*What needs to be done*. This exercise calls for every line of the listing below that contains the word "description".

*Supplied material*.
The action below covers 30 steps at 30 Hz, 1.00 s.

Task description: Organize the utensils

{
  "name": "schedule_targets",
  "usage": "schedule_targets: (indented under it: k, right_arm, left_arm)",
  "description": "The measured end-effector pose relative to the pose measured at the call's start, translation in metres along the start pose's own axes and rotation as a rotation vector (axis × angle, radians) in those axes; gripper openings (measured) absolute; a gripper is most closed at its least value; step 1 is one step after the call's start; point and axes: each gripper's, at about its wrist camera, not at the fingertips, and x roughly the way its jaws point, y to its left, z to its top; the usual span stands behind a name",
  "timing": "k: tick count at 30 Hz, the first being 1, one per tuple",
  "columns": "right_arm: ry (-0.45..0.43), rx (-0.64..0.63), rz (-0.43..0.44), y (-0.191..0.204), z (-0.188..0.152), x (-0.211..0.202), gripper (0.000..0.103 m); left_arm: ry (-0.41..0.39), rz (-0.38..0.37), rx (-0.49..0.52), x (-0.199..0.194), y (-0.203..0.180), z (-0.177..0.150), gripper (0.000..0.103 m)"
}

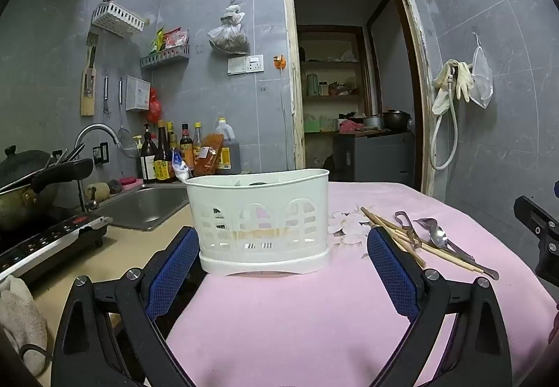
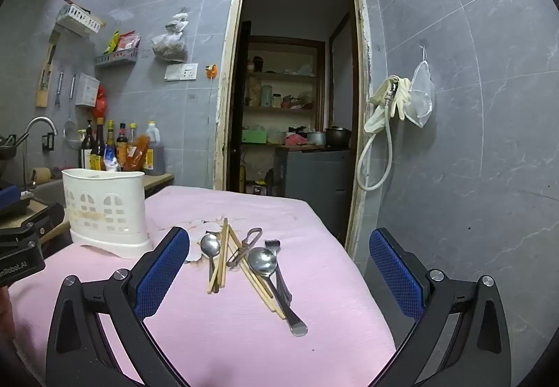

*Solution to the problem*.
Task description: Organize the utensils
  "description": "The measured end-effector pose relative to the pose measured at the call's start, translation in metres along the start pose's own axes and rotation as a rotation vector (axis × angle, radians) in those axes; gripper openings (measured) absolute; a gripper is most closed at its least value; step 1 is one step after the call's start; point and axes: each gripper's, at about its wrist camera, not at the fingertips, and x roughly the way its jaws point, y to its left, z to its top; the usual span stands behind a name",

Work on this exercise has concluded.